— Aim of the exercise —
Would you reproduce the data below exactly, please, leaving out its images?

— Data listing —
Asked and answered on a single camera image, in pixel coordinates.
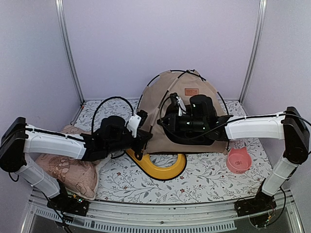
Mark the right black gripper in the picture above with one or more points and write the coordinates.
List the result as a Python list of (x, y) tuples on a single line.
[(171, 127)]

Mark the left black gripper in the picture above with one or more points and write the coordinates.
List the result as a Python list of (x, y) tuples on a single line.
[(143, 137)]

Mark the beige fabric pet tent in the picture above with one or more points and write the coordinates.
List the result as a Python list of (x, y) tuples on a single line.
[(161, 143)]

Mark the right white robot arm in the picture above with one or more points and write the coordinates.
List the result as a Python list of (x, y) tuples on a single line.
[(288, 126)]

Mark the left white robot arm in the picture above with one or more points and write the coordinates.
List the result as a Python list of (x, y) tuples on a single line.
[(21, 139)]

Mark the brown patterned pet cushion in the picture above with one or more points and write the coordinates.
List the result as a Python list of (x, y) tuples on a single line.
[(79, 177)]

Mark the yellow double bowl holder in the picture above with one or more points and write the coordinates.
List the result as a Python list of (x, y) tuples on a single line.
[(159, 167)]

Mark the pink cat-ear bowl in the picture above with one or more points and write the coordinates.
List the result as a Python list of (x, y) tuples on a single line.
[(238, 160)]

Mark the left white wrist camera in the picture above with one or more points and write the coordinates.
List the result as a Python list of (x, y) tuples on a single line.
[(136, 121)]

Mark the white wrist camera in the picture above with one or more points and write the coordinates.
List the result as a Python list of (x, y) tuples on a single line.
[(136, 121), (178, 102)]

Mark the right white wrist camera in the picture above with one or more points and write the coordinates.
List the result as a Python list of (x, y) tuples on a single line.
[(178, 102)]

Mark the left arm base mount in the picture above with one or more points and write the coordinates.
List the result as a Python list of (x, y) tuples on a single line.
[(69, 203)]

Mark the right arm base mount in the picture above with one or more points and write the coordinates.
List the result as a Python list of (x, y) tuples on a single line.
[(259, 203)]

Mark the front aluminium table rail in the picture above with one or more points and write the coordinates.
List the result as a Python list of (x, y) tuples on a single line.
[(117, 217)]

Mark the right aluminium frame post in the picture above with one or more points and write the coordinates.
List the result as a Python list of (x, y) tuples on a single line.
[(254, 50)]

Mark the aluminium frame post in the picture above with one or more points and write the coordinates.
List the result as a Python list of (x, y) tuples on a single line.
[(254, 50), (65, 37)]

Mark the left aluminium frame post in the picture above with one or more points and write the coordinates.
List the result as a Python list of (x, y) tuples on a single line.
[(65, 37)]

— Task answer —
Asked and answered on a single camera image, in pixel coordinates.
Mark the right black gripper in the picture above with one or more points and write the coordinates.
List the result as a Python list of (x, y) tuples on a single line.
[(171, 127)]

Mark the left black gripper in the picture above with one or more points and write the coordinates.
List the result as a Python list of (x, y) tuples on a single line.
[(143, 137)]

Mark the beige fabric pet tent in the picture above with one or more points and write the coordinates.
List the result as a Python list of (x, y) tuples on a single line.
[(161, 143)]

Mark the right white robot arm in the picture above with one or more points and write the coordinates.
List the result as a Python list of (x, y) tuples on a single line.
[(288, 126)]

Mark the left white robot arm in the picture above with one or more points and write the coordinates.
List the result as a Python list of (x, y) tuples on a single line.
[(21, 139)]

Mark the brown patterned pet cushion in the picture above with one or more points and write the coordinates.
List the result as a Python list of (x, y) tuples on a single line.
[(79, 177)]

Mark the yellow double bowl holder in the picture above with one or more points and write the coordinates.
List the result as a Python list of (x, y) tuples on a single line.
[(159, 167)]

Mark the pink cat-ear bowl in the picture above with one or more points and write the coordinates.
List the result as a Python list of (x, y) tuples on a single line.
[(238, 160)]

Mark the left white wrist camera in the picture above with one or more points and write the coordinates.
List the result as a Python list of (x, y) tuples on a single line.
[(136, 121)]

Mark the white wrist camera in the picture above with one or more points and write the coordinates.
List the result as a Python list of (x, y) tuples on a single line.
[(136, 121), (178, 102)]

Mark the right white wrist camera in the picture above with one or more points and write the coordinates.
List the result as a Python list of (x, y) tuples on a single line.
[(178, 102)]

Mark the left arm base mount in the picture above with one or more points and write the coordinates.
List the result as a Python list of (x, y) tuples on a single line.
[(69, 203)]

Mark the right arm base mount in the picture above with one or more points and write the coordinates.
List the result as a Python list of (x, y) tuples on a single line.
[(259, 203)]

Mark the front aluminium table rail in the picture above with one or more points and write the coordinates.
List the result as a Python list of (x, y) tuples on a single line.
[(117, 217)]

Mark the right aluminium frame post in the picture above with one or more points and write the coordinates.
List the result as a Python list of (x, y) tuples on a single line.
[(254, 50)]

Mark the aluminium frame post in the picture above with one or more points and write the coordinates.
List the result as a Python list of (x, y) tuples on a single line.
[(254, 50), (65, 37)]

Mark the left aluminium frame post in the picture above with one or more points and write the coordinates.
List the result as a Python list of (x, y) tuples on a single line.
[(65, 37)]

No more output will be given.